First, Brennan—like many Americans—has a fundamentally different set of criteria in mind for leadership candidates. Book of Mormon prophets emphasize righteousness of leaders almost exclusively. It’s possible to infer some general level of competence from that, especially given Mormon emphasis on education and learning, but it certainly looks nothing like the contemporary pre-occupation with technical expertise.
Compared to the apparent sophistication of our technocratic philosophy, the Mormon emphasis on moral rectitude might look quaint or even negligent, but in reality the modern façade of sophistication is rather silly. There is no way to draw a straight line from the decisions of a single person—even a President—to macroeconomic variables like GDP or the unemployment rate. In addition, there’s no feasible way for politicians to be experts in every relevant field (from economics to epidemiology) and, even if there was, there’s no indication that we actually put much weight on such technical competence. The rhetoric about leadership competence is just an excuse for a hero-worshiping leader cult that is not nearly as modern or enlightened as we pretend that it is. Thinking that one candidate has a substantially better chance than another candidate at affecting the international economy is not substantially more sophisticated than hoping a king’s sacrifice while please the gods and lead to enough rain for the crops. Not only is the Book of Mormon’s emphasis on righteousness more workable for a populist understanding of civic duty, but it’s also a more reasonable criteria for good governance, where the threat of corruption is generally much greater than the threat of incompetence. (I say this mostly because I see no evidence of widespread competence within large governments–or institutions of any kind–to be at risk.)
Second, Brennan’s analysis—as well as that of all the social scientists pondering the strange behavior of voters—is predicated an on overly individualistic model of society. As a libertarian, he should be more familiar with Hayek’s idea of spontaneous order (equivalent to the modern concept of emergence). The entire idea of spontaneous order / emergence is that—when lots of individual actions are combined—you get structures of behavior that are not evident at the micro level.
No individual termite has a blueprint for the termite mound, and yet—together—they build one.
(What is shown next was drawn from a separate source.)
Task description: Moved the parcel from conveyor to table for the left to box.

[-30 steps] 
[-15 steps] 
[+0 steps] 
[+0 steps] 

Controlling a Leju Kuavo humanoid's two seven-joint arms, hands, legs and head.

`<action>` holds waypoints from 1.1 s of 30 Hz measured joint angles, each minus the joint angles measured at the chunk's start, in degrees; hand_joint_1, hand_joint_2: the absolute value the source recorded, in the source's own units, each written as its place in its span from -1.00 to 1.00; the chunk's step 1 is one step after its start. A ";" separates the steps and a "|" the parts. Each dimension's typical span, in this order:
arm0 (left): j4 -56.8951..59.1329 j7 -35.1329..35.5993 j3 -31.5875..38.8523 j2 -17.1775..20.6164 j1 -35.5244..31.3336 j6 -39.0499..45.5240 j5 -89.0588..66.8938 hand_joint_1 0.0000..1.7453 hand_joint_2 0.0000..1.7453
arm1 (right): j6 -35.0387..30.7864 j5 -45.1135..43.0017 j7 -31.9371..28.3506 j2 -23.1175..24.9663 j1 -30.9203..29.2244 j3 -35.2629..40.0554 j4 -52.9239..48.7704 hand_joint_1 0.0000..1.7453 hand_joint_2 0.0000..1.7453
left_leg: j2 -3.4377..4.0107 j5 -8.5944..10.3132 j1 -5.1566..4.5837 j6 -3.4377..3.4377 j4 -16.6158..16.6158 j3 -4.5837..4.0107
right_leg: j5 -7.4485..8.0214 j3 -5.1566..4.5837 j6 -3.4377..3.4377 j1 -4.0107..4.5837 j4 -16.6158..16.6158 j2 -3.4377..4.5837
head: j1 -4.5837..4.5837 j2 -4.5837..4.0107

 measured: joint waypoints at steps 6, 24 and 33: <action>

And, prior to Hayek’s breakthrough essay The Use of Knowledge in Society, no human being had a concept of the role of prices in conveying information through society. And yet, they did. If you insist on viewing human behavior only at the lowest level of analysis—only at the level of individual actions and incentives—then you run the risk of missing the forest for the trees. It’s not as though the price system is inviolable, after all. More than once in recent history this or that ideology has instituted centralized, command-pricing successfully. “Successfully” in the sense of successfully eradicating a functioning market, of course. The results were decidedly less than successful for the tens of millions who starved to death as a result of these hubristic experiments.
Although it is tentative, I believe that Book of Mormon references to ideas like “the voice of the people,” speak to a view that is less individualistic than our modern conception of society and that, to the extent that society is viewed as a complex system with the potential for emergent properties and behaviors, this view might be more accurate than our hyper-individualistic one.
I do not argue with the contention that many of the problems plaguing the United States–and possibly other governments, although I am not in a place to say–are a result of elitism and corruption stemming from irrational voters acting out their irresponsible prejudices. One could not possibly ask for a better example than Donald Trump’s current place in the polls. Brennan’s recommendation, however, to just tell the irrational voters to go home is unacceptable given Mormon understanding of civic duty and in the long run would exacerbate rather than ameliorate our present, dire condition.